CUDA: Reduce algorithm

Question

I am new to C++/CUDA. I tried implementing the parallel algorithm "reduce" with ability to handle any type of inputsize, and threadsize without increasing asymptotic parallel runtime by recursing over the output of the kernel (in the kernel wrapper).

e.g. Implementing Max Reduce in Cuda the top answer to this question, his/hers implementation will essentially be sequential when threadsize is small enough.

However, I keep getting a "Segmentation fault" when I compile and run it ..?

>> nvcc -o mycode mycode.cu
>> ./mycode
Segmentail fault.

Compiled on a K40 with cuda 6.5

Here is the kernel, basically same as the SO post I linked the checker for "out of bounds" is different:

#include <stdio.h>

/* -------- KERNEL -------- */
__global__ void reduce_kernel(float * d_out, float * d_in, const int size)
{
  // position and threadId
  int pos = blockIdx.x * blockDim.x + threadIdx.x;
  int tid = threadIdx.x;

  // do reduction in global memory
  for (unsigned int s = blockDim.x / 2; s>0; s>>=1)
  {
    if (tid < s)
    {
      if (pos+s < size) // Handling out of bounds
      {
        d_in[pos] = d_in[pos] + d_in[pos+s];
      }
    }
  }

  // only thread 0 writes result, as thread
  if (tid==0)
  {
    d_out[blockIdx.x] = d_in[pos];
  }
}

The kernel wrapper I mentioned to handle when 1 block will not contain all of the data.

/* -------- KERNEL WRAPPER -------- */
void reduce(float * d_out, float * d_in, const int size, int num_threads)
{
  // setting up blocks and intermediate result holder
  int num_blocks = ((size) / num_threads) + 1;
  float * d_intermediate;
  cudaMalloc(&d_intermediate, sizeof(float)*num_blocks);

  // recursively solving, will run approximately log base num_threads times.
  do
  {
    reduce_kernel<<<num_blocks, num_threads>>>(d_intermediate, d_in, size);

    // updating input to intermediate
    cudaMemcpy(d_in, d_intermediate, sizeof(float)*num_blocks, cudaMemcpyDeviceToDevice);

    // Updating num_blocks to reflect how many blocks we now want to compute on
      num_blocks = num_blocks / num_threads + 1;

    // updating intermediate
    cudaMalloc(&d_intermediate, sizeof(float)*num_blocks);
  }
  while(num_blocks > num_threads); // if it is too small, compute rest.

  // computing rest
  reduce_kernel<<<1, num_blocks>>>(d_out, d_in, size);

}

Main program to initialize in/out and create bogus data for testing.
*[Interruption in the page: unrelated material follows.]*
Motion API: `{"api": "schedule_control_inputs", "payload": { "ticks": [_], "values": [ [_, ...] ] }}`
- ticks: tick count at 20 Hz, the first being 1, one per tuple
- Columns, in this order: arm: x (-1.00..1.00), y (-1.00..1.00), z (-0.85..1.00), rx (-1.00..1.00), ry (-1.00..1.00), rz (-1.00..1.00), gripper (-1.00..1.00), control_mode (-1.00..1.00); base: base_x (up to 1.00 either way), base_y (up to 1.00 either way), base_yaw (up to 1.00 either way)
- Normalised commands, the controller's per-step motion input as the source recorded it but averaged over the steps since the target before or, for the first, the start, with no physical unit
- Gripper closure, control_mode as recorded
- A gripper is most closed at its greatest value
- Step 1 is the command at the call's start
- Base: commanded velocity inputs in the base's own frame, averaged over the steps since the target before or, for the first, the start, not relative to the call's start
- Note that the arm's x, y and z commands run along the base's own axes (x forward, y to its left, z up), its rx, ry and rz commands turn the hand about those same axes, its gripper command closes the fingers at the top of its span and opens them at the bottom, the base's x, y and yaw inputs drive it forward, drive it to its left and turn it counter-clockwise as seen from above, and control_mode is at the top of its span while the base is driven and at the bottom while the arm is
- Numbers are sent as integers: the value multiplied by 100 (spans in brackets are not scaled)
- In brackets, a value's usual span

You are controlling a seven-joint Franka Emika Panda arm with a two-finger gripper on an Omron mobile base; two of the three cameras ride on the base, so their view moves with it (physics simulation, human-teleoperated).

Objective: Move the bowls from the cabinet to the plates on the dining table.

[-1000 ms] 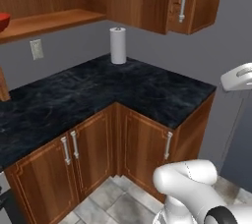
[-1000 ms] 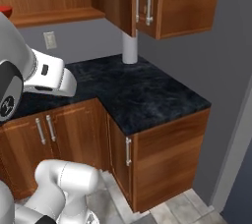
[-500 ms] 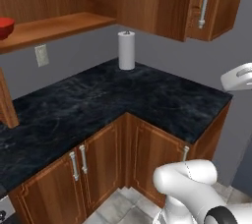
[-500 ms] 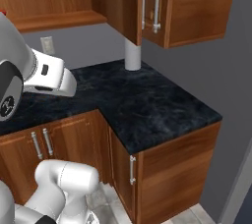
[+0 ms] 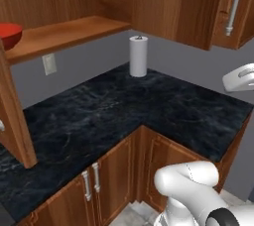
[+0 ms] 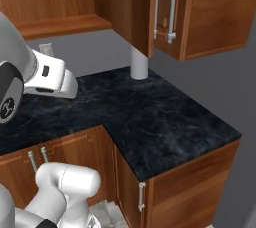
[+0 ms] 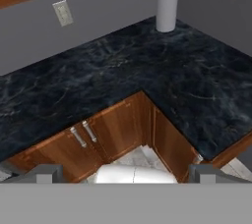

/* -------- MAIN -------- */
int main(int argc, char **argv)
{
  // Setting num_threads
  int num_threads = 512;
  // Making bogus data and setting it on the GPU
  const int size = 1024;
  const int size_out = 1;
  float * d_in;
  float * d_out;
  cudaMalloc(&d_in, sizeof(float)*size);
  cudaMalloc((void**)&d_out, sizeof(float)*size_out);
  const int value = 5;
  cudaMemset(d_in, value, sizeof(float)*size);

  // Running kernel wrapper
  reduce(d_out, d_in, size, num_threads);

  printf("sum is element is: %.f", d_out[0]);
}

A segmentation fault arises out of host code, not CUDA device code. Good practice when asking about a segmentation fault on SO is to identify the line that is causing the fault (a seg fault can always be localized to a specific line of code that actually generates the fault). This localization could be done trivially with `printf` statements scattered throughout the code, or via a debugger. — Robert Crovella, Jan 04 '16 at 17:31

score 7 · Accepted Answer · edited May 23 '17 at 12:31

There are a few things I would point out with your code.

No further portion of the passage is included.